First it was “stand here and tell me the colors on this traffic light.” Sounds easy, but the positions of the colors kept changing. I’ve never seen a traffic light with red in the middle and amber on top, but hey, as they say on the expat forums “TIT”. Which apparently means “This Is Thailand” – where anything can happen, and usually does.
Next it was something akin to having my eyes tested. I had to place my nose on a metal plate, where a million noses had been placed before. The yuk factor kicked in and I chose to place my nose a little ways away, and tried not to breathe. I had to look straight ahead and to shout out the colors and position of lights that were shown in my peripheral vision. Seemed easy enough.
Then it was onto the reaction test, which had dummy pedals for gas and brake, plus more red and green lights. The idea was to step on the gas, which illuminated the green light, and then jump on the brake when a red light appeared. On the left edge was a vertical row of about twenty tiny green lights, topped by about five red ones. These seemed to be connected to a timer, and lit progressively the longer you took to hit the brake. I wouldn’t have known about the tiny lights except the guy ahead of me reacted so slowly, he managed to illuminate all of them, including the red ones, which clearly indicated he had the reaction time of a sloth. Maybe a sleepy sloth.
I can feel the beginnings of a tongue twister here … several sleepy sloths stamped slighly’n’slowly sideways … Okay, you can complete the rest of it.
Anyhoo, despite failing miserably, I saw him a half hour later walking out with his new license, so I hope I never spot him in my rear-view mirror!
When it was my turn, I reacted so quickly none of the lights came on. I don’t think the examiner had witnessed this before, so I had to repeat my party trick a couple of times more to prove it was no fluke.
The final test I’m sure I flunked, because I really couldn’t figure what I was supposed to do, and the guy ahead of me was no use, because he couldn’t figure it either. Actually, I think he failed all of the tests, but as I mentioned, he still got his license. If you’ve ever driven here, then that will explain a lot.

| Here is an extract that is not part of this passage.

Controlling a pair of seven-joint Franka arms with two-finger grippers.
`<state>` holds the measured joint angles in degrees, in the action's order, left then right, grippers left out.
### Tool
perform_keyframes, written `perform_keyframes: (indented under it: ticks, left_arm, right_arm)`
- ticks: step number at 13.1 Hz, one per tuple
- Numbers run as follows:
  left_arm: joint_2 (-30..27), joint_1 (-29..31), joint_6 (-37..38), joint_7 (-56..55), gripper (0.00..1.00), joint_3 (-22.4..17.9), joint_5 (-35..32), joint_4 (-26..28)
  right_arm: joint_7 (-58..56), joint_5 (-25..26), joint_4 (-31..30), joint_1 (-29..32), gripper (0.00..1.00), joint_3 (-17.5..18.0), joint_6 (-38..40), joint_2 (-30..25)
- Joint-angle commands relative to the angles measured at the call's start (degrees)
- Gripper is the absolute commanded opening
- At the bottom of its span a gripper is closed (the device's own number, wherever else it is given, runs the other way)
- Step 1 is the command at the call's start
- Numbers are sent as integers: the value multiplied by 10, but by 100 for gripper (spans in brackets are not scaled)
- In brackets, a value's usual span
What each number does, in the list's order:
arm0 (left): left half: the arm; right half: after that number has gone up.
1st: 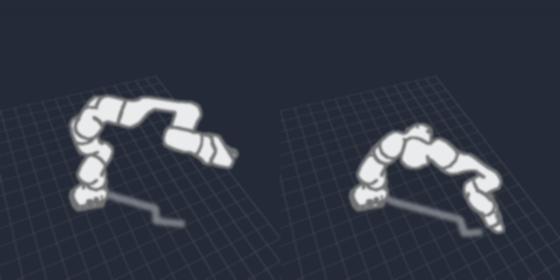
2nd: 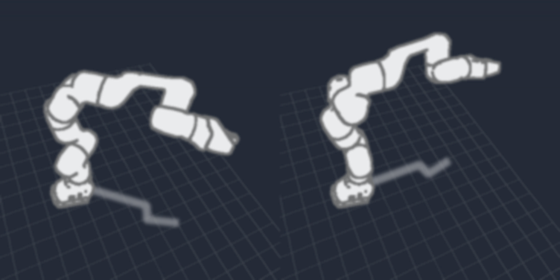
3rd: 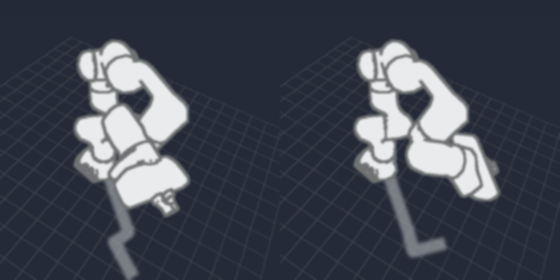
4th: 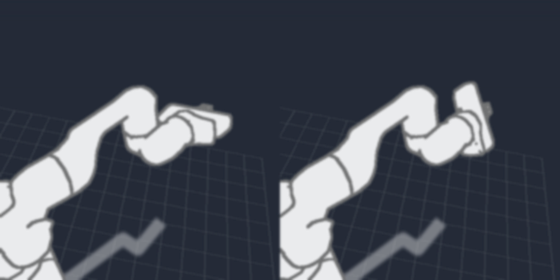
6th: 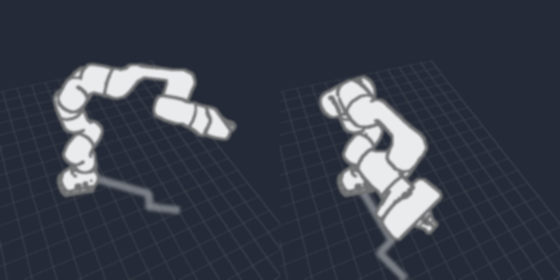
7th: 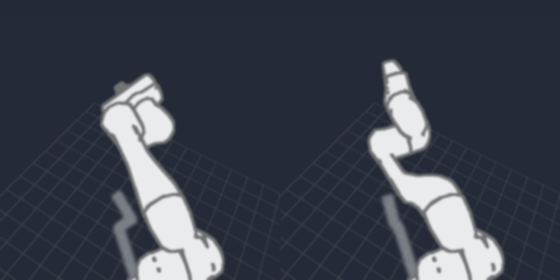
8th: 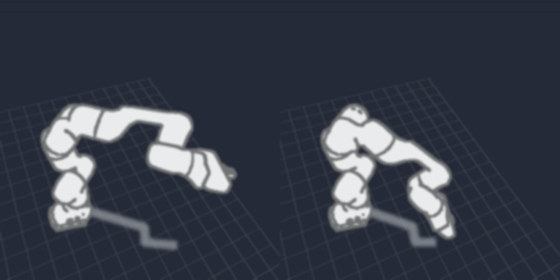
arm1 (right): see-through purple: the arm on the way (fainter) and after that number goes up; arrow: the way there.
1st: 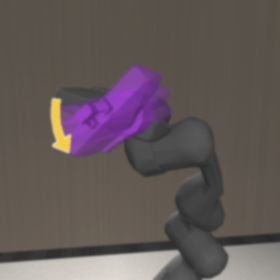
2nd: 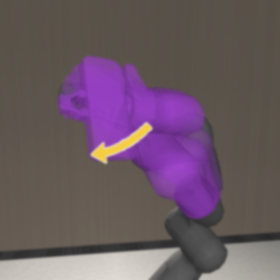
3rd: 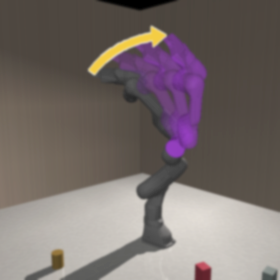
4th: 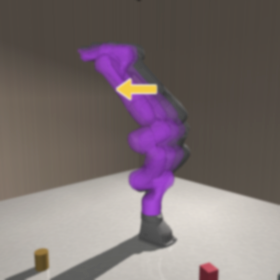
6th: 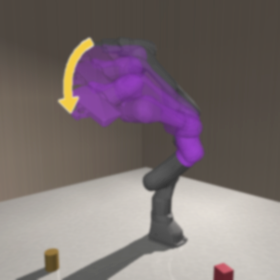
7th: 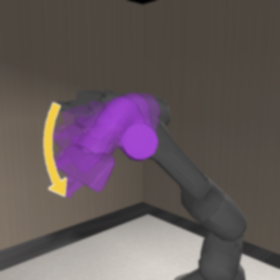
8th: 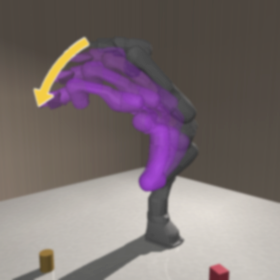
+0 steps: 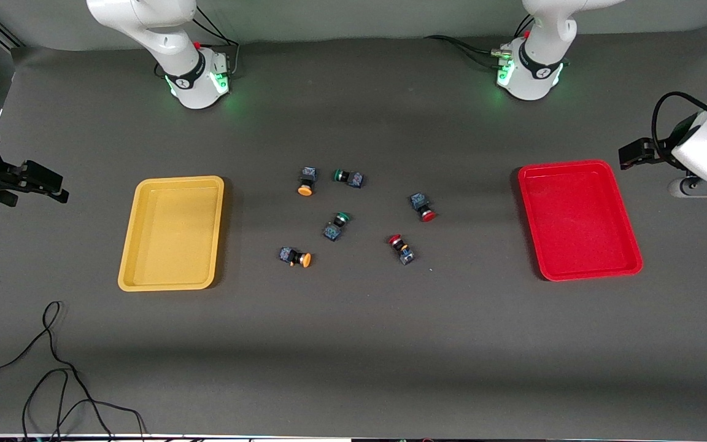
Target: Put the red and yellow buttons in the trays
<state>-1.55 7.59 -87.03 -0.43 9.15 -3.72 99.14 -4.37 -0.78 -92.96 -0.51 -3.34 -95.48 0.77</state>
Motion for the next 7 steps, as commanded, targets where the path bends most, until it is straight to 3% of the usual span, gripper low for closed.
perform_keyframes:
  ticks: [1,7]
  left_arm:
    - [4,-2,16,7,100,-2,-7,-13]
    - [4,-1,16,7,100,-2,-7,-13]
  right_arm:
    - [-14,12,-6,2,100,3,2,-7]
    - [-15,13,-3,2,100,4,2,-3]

Anyways, this final test involved pressing a couple of buttons to line up something inside a small glass box. The examiner didn’t seem to care, so that was the end of silly games time.
The final step was taking my photograph and printing my license, which was all taken very seriously. Perhaps because this was the only piece of equipment in the whole place – except for the party games. No computers. Mounds of paperwork. Not a sign of automation.
I’m not sure if I felt more happy or relieved. But at least I can now temporarily and legally drive a car in Thailand, while I start to prepare the paperwork for next year’s renewal!